■ **Given information**:

****************

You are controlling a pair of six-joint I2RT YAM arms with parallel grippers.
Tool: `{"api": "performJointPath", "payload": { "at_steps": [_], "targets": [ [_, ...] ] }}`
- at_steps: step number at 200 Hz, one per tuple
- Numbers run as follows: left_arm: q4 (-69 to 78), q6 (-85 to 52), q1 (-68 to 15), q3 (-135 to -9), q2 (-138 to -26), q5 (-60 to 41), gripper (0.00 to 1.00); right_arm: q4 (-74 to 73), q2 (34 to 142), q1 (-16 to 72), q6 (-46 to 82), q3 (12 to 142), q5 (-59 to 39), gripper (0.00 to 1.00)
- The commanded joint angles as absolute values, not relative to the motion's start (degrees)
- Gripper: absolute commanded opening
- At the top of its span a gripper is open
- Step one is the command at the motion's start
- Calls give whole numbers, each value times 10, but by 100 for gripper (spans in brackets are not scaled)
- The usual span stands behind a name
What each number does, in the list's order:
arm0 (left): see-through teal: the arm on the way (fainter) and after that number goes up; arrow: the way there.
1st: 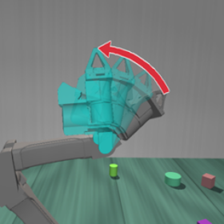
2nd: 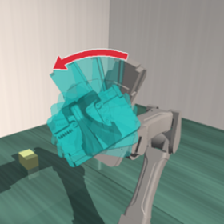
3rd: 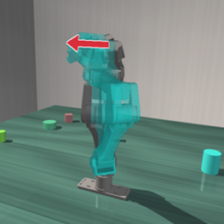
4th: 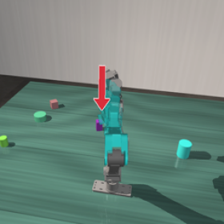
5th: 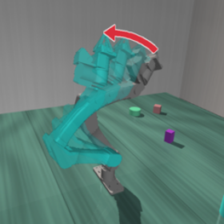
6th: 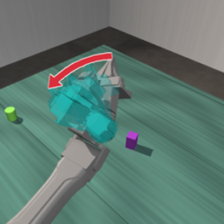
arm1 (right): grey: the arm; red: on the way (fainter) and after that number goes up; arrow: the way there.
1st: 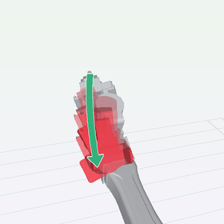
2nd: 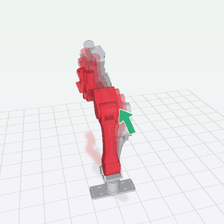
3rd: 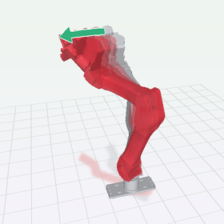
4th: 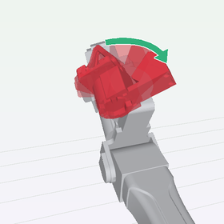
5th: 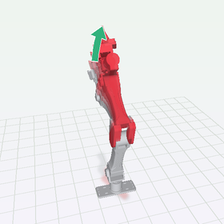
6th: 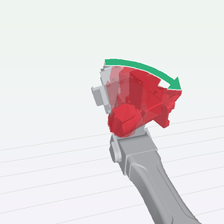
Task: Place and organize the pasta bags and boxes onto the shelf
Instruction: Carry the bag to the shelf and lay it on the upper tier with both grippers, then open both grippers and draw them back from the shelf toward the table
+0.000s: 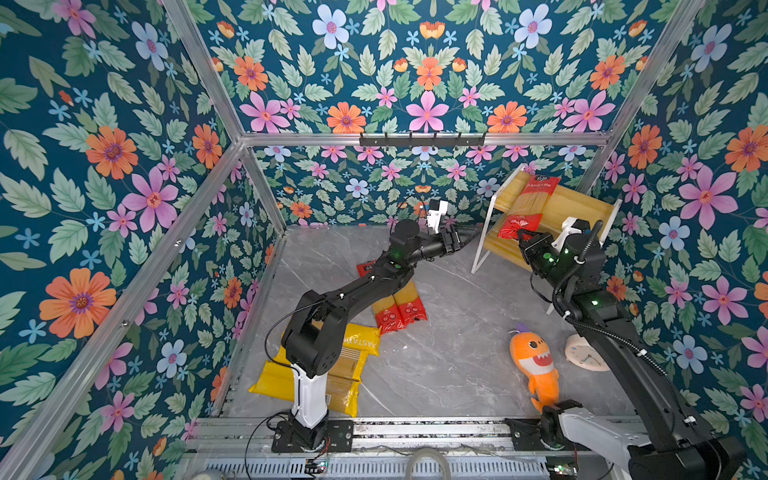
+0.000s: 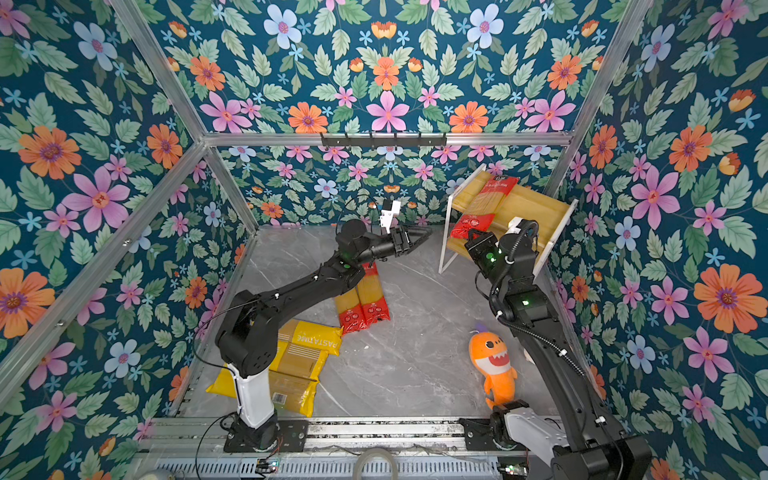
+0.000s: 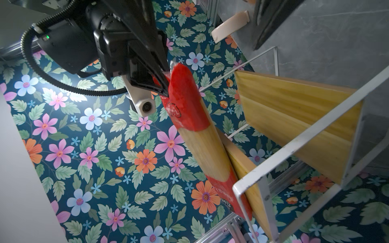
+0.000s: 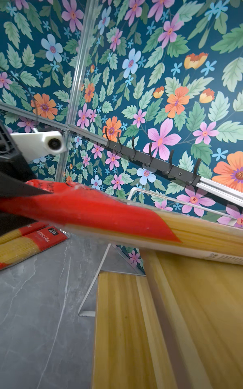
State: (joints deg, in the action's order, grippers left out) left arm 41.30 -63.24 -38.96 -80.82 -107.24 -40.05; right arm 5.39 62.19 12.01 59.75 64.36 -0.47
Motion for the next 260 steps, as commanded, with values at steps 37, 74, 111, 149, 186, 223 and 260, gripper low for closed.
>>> {"api": "performJointPath", "payload": {
  "at_steps": [37, 74, 111, 149, 186, 223, 260],
  "targets": [
    [440, -574, -376, -661, -989, -368, 72, 20, 693, 116, 611, 719, 0, 0],
    [422, -556, -370, -620, -961, -356, 72, 19, 736, 114, 607, 762, 13, 0],
    [416, -549, -368, -602, -951, -353, 72, 11, 757, 112, 622, 753, 11, 0],
    [403, -533, -367, -599, -946, -355, 72, 40, 753, 110, 617, 745, 14, 14],
    [401, -527, -366, -592, -938, -356, 72, 77, 728, 109, 612, 732, -15, 67],
    [392, -521, -345, -574, -929, -356, 71, 110, 675, 109, 600, 688, -44, 72],
    [354, -496, -303, -532, -924, -340, 71, 204, 628, 199, 537, 660, 6, 75]
  ]
}}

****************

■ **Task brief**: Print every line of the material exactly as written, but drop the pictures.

■ **Answer to the exercise**:
You are controlling a pair of six-joint I2RT YAM arms with parallel grippers.
Tool: `{"api": "performJointPath", "payload": { "at_steps": [_], "targets": [ [_, ...] ] }}`
- at_steps: step number at 200 Hz, one per tuple
- Numbers run as follows: left_arm: q4 (-69 to 78), q6 (-85 to 52), q1 (-68 to 15), q3 (-135 to -9), q2 (-138 to -26), q5 (-60 to 41), gripper (0.00 to 1.00); right_arm: q4 (-74 to 73), q2 (34 to 142), q1 (-16 to 72), q6 (-46 to 82), q3 (12 to 142), q5 (-59 to 39), gripper (0.00 to 1.00)
- The commanded joint angles as absolute values, not relative to the motion's start (degrees)
- Gripper: absolute commanded opening
- At the top of its span a gripper is open
- Step one is the command at the motion's start
- Calls give whole numbers, each value times 10, but by 100 for gripper (spans in brackets are not scaled)
- The usual span stands behind a name
What each number does, in the list's order:
arm0 (left): see-through teal: the arm on the way (fainter) and after that number goes up; arrow: the way there.
1st: 
2nd: 
3rd: 
4th: 
5th: 
6th: 
arm1 (right): grey: the arm; red: on the way (fainter) and after that number goes up; arrow: the way there.
1st: 
2nd: 
3rd: 
4th: 
5th: 
6th: 
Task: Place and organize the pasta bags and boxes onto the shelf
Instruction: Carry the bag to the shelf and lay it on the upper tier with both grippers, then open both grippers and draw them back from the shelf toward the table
+0.000s: 
+0.000s: 
+0.000s: 
+0.000s: 
State: (joints deg, in the action's order, grippers left out) left arm 41.30 -63.24 -38.96 -80.82 -107.24 -40.05; right arm 5.39 62.19 12.01 59.75 64.36 -0.47
Motion for the next 260 steps, as commanded, with values at steps 37, 74, 111, 149, 186, 223 and 260, gripper low for closed.
>>> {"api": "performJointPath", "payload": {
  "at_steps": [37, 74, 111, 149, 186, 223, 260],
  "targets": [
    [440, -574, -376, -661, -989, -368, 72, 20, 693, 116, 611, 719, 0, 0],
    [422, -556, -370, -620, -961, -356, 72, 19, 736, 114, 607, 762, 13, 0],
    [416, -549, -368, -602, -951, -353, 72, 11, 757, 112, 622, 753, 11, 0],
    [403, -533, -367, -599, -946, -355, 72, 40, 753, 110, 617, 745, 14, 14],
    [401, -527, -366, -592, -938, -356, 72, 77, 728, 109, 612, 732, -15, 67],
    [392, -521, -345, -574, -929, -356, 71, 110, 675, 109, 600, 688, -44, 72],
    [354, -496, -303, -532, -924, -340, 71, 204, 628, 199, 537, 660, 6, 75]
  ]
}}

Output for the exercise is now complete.